Patricia Churchland's review of Steven Pinker's latest book The Stuff of Thought ('Poetry in motion' Nature 450, 29–30; 2007) offers scant information about the book, and what there is is incorrect. Churchland instead presents her own views on how molecular biology and neurobiology provide challenges to Pinker, but in so doing she undermines the successes of these disciplines. She concludes that Pinker's book is only about semantics and that his discussion of the mind represents a kind of madman nativist perspective, ignoring the role of the environment and research in the neurosciences.

I have the impression that Churchland restricted her reading to the prologue, heaving the book across the room in dismay while ejaculating “Same old, same old!” Otherwise, she would surely have come across Pinker's detailed analysis of the evolution and development of the core conceptual structures of space, time, number and cause, and how these building-blocks enable the child to acquire not only a lexicon, but also an understanding of the world. This view doesn't eliminate either experience or cultural processes, but rather shows ways in which a core architecture may constrain the acquisition of knowledge and lead to a suite of shared mental capacities.

She would also have come across rich and entertaining chapters on naming our children, swearing (I refrain), and the pragmatics of bargains, bribes and other social conventions. And throughout, Pinker mentions work in the neurosciences. This includes studies of people with brain damage, cellular recordings of animals and humans, and imaging experiments; some of these Pinker conducted himself with colleagues and students.

But these ideas are sometimes controversial, and it saddened me that the Book Review did not discuss why. Instead, it went into challenges apparently posed by genetics and neurobiology for the cognitive sciences, and particularly for the brain-as-merely-hardware kind that Pinker is said to peddle.
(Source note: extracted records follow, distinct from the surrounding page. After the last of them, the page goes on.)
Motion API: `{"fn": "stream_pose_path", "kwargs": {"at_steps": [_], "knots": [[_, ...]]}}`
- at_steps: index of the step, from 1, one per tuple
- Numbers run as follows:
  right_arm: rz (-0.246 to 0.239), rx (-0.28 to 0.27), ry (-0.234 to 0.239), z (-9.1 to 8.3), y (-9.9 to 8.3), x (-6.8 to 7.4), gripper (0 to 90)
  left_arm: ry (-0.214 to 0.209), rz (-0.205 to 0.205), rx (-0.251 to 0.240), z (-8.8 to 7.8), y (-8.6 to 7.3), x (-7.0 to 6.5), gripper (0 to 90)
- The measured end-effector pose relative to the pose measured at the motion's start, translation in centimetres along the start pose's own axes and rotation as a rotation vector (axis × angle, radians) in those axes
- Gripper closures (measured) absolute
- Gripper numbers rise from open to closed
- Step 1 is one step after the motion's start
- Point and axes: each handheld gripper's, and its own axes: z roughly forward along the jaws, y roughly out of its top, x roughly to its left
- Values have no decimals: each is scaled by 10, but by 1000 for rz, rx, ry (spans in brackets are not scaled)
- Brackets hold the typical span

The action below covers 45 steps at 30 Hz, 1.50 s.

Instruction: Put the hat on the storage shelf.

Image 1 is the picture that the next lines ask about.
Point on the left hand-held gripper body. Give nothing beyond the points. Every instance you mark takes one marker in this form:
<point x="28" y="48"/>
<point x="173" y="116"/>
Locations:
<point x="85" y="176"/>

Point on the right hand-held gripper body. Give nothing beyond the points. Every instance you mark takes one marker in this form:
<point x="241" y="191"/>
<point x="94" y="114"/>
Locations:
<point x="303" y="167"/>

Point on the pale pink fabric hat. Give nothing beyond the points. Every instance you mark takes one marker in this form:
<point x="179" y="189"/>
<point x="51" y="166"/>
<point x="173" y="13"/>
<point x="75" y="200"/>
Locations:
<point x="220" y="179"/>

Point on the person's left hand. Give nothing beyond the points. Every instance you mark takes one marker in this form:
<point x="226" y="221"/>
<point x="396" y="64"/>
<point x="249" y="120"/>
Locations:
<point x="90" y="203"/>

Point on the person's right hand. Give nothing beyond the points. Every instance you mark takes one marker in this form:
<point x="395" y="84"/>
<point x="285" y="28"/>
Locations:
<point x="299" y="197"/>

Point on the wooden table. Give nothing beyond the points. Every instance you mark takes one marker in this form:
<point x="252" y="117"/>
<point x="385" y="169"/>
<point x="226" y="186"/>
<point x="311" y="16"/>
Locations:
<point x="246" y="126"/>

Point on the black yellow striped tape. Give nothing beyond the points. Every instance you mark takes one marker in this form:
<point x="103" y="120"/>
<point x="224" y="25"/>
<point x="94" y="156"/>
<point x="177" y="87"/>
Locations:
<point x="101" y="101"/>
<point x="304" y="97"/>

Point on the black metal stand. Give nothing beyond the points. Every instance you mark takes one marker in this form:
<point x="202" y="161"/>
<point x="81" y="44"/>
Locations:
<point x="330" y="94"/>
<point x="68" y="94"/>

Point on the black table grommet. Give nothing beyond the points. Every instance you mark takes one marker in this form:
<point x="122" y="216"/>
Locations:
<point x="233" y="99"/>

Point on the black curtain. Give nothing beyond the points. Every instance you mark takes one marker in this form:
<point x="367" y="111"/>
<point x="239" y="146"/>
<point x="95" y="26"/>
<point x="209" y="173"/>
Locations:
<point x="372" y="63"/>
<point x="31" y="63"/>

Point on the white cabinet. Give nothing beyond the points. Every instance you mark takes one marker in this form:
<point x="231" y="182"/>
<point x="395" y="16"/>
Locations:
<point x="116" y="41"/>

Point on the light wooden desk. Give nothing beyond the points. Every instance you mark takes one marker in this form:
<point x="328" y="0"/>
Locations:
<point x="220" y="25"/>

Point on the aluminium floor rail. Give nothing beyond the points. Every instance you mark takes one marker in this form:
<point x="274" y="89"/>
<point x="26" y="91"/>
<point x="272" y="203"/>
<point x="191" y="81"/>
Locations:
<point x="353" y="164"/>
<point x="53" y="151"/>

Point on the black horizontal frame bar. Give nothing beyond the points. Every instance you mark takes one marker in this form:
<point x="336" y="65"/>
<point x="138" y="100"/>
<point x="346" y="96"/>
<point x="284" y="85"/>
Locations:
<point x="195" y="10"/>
Take, for example, Churchland's assertion that “extravagant claims about human uniqueness must deal with the discovery that humans have only about 28,000 genes, and differ from mice in just 300 or so”. (Not so: humans have only about 300 genes not found in mice, but the others aren't identical.) Even if accurate, this would not constitute an argument against any of Pinker's book. In fact, it shows why one has to be careful in interpreting the relationship between genomic sequence overlap and phenotypic similarity. The monumental cognitive gap between mice and humans tells us that the number of homologous genes and the percentage of sequence overlap are simplistic measures of species similarity, rather than the genomic overlap telling us that humans are cognitively equivalent to mice.

We have to look to another story to explain how, given such overlap, we are so different. The point is magnified when we consider the 98% overlap with chimpanzees, and again, the spectacular differences in our cognitive abilities, ranging from the expression of language, music and mathematics, to the creation of soufflés, Global Positioning System navigators and humour. I hope the readers of Nature will dig into Pinker's book, even if it is only to learn what he said.